Prenatal diagnosis, which presents no moral
objections if carried out in order to identify the medical treatment which may be needed
by the child in the womb, all too often becomes an opportunity for proposing and procuring
an abortion. This is eugenic abortion, justified in public opinion on the basis of a
mentality—mistakenly held to be consistent with the demands of "therapeutic
interventions"—which accepts life only under certain conditions and rejects it when
it is affected by any limitation, handicap or illness.
Following this same logic, the point has been reached
where the most basic care, even nourishment, is denied to babies born with serious
handicaps or illnesses. The contemporary scene, moreover, is becoming even more alarming
by reason of the proposals, advanced here and there, to justify even infanticide,
following the same arguments used to justify the right to abortion. In this way, we revert
to a state of barbarism which one hoped had been left behind forever.
15. Threats which are no less serious hang over the incurably
ill and the dying. In a social and cultural context which makes it more
difficult to face and accept suffering, the temptation becomes all the greater to
resolve the problem of suffering by eliminating it at the root, by hastening death so
that it occurs at the moment considered most suitable.

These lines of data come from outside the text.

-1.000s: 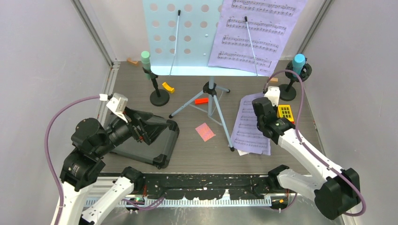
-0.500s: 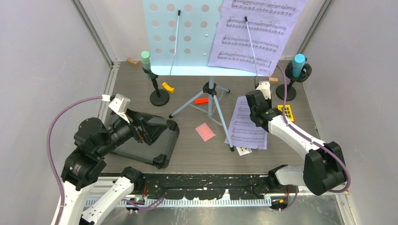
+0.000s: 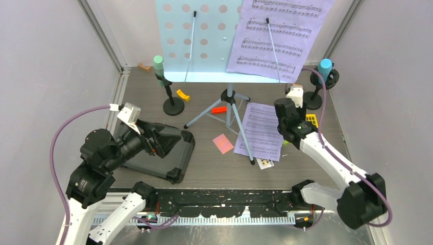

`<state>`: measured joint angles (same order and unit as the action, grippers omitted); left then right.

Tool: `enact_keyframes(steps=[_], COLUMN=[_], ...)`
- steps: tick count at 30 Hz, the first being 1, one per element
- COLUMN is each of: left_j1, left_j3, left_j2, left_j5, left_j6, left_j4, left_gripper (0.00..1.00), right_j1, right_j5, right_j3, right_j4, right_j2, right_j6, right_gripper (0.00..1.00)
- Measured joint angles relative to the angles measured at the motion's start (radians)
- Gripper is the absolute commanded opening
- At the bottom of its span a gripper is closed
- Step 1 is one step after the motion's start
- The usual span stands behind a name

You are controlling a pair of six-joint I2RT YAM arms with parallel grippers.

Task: Pack up the instrument practice props

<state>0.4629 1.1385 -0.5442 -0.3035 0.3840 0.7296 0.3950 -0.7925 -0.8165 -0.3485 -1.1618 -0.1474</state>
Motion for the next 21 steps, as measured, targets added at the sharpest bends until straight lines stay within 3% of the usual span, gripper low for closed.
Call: enact_keyframes(steps=[10,15,21], left_j1=[0.000,0.000,0.000], left_j3=[0.000,0.010,0.094], left_j2=[0.000,-0.002,-0.029], left_j5=[0.029,0.053,0.069], left_j6=[0.000,0.003,0.006], left_j4=[0.010,0.035,0.077], left_gripper=[0.88,0.82,0.98], right_j1=[-0.001,-0.001,-0.003], right_j5=[0.023,0.050,0.100], right_j3=[0.009,0.025,0.021], right_j4=[-0.137,-0.229,-0.342], right_j2=[0.314,0.485,0.713], right_j6=[-0.251,-0.346,-0.406], right_gripper=[0.56,0.56,0.56])
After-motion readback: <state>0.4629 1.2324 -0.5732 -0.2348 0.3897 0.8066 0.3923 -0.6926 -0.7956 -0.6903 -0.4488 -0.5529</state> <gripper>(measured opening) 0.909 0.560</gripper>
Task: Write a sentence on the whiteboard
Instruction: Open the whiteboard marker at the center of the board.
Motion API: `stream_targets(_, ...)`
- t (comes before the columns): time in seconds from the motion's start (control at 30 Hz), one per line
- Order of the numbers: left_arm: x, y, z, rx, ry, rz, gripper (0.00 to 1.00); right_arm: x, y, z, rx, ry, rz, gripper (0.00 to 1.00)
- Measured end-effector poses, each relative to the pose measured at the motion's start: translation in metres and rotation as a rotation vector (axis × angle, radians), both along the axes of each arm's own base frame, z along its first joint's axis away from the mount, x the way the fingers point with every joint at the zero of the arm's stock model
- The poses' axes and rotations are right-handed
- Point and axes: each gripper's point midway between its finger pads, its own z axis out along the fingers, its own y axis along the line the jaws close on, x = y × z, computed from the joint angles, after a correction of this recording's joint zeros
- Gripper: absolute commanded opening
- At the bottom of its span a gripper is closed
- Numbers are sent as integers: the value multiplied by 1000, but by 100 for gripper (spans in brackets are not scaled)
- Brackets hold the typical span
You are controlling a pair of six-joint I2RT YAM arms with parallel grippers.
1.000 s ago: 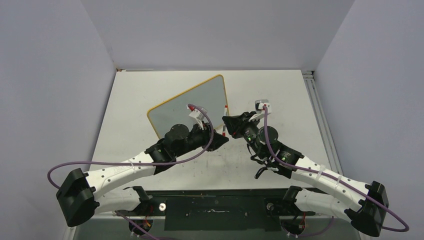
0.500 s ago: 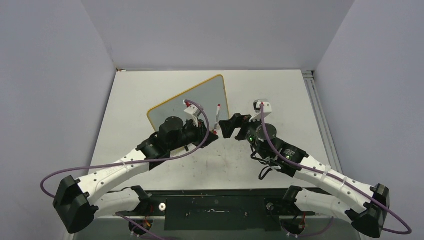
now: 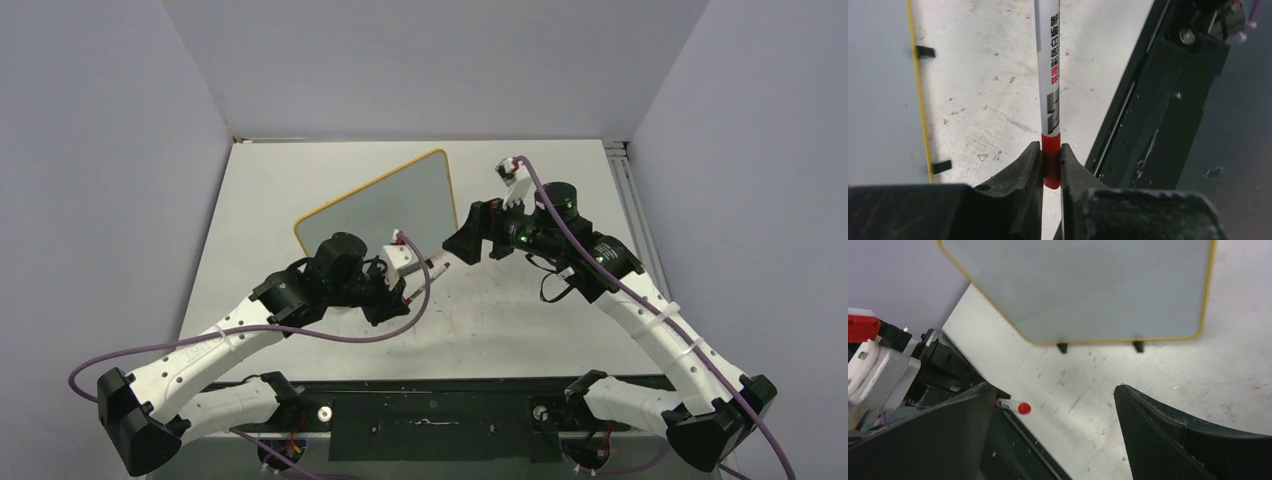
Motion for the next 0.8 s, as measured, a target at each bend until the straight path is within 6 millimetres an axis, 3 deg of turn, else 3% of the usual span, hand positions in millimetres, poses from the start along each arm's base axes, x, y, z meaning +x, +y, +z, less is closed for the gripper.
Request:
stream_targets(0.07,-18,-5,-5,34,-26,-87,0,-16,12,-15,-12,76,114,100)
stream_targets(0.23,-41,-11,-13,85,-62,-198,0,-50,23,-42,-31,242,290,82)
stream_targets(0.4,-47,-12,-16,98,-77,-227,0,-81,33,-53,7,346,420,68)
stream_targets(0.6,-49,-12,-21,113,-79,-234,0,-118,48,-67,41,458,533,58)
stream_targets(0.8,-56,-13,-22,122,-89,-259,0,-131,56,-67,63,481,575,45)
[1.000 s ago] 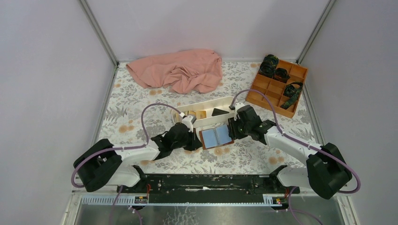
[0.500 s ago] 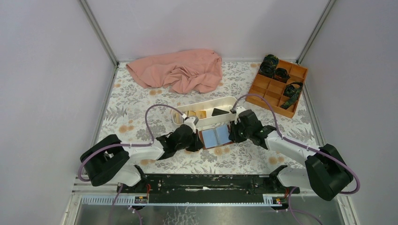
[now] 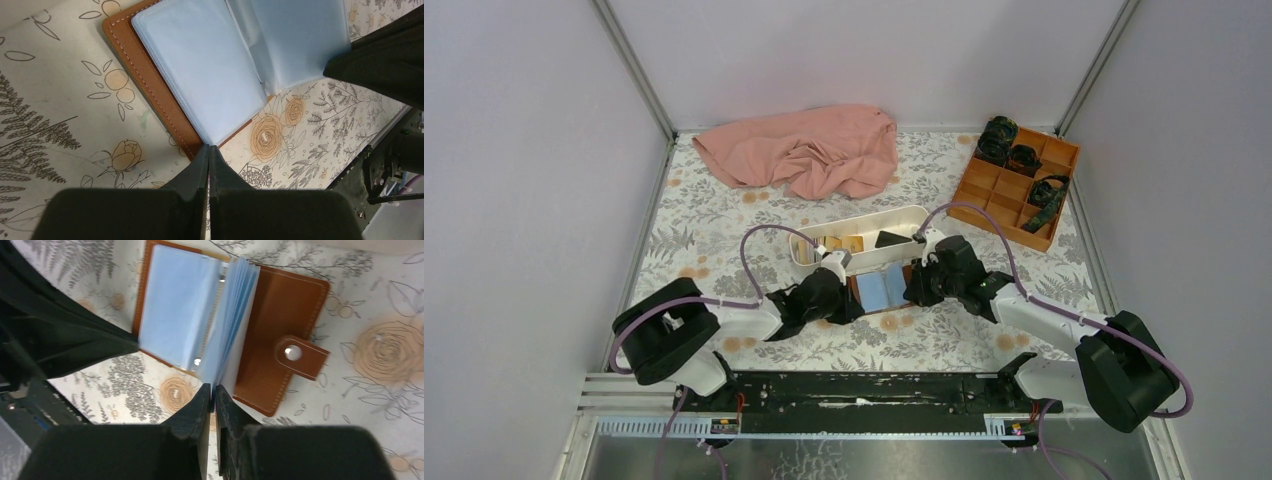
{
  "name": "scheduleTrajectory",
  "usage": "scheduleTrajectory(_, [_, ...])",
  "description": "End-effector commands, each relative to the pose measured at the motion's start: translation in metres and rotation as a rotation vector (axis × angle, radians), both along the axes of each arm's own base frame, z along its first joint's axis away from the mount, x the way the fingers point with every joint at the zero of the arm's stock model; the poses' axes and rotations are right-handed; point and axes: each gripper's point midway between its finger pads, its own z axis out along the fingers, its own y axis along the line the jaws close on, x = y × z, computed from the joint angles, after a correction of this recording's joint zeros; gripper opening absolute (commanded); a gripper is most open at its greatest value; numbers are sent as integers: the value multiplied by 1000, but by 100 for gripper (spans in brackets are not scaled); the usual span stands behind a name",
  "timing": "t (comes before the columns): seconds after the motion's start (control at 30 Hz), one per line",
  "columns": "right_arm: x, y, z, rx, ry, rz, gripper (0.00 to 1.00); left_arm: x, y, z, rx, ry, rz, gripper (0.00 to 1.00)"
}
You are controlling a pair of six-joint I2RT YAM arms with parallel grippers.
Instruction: Take the credit cards out of the card holder
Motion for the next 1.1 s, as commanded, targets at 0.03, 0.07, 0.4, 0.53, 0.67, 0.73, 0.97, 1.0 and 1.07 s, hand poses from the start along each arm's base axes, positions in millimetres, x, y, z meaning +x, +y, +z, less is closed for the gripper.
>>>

Various considerations usually contribute to such a
decision, all of which converge in the same terrible outcome. In the sick person the sense
of anguish, of severe discomfort, and even of desperation brought on by intense and
prolonged suffering can be a decisive factor. Such a situation can threaten the already
fragile equilibrium of an individual's personal and family life, with the result that, on
the one hand, the sick person, despite the help of increasingly effective medical and
social assistance, risks feeling overwhelmed by his or her own frailty; and on the other
hand, those close to the sick person can be moved by an understandable even if misplaced
compassion. All this is aggravated by a cultural climate which fails to perceive any
meaning or value in suffering, but rather considers suffering the epitome of evil, to be
eliminated at all costs. This is especially the case in the absence of a religious outlook
which could help to provide a positive understanding of the mystery of suffering.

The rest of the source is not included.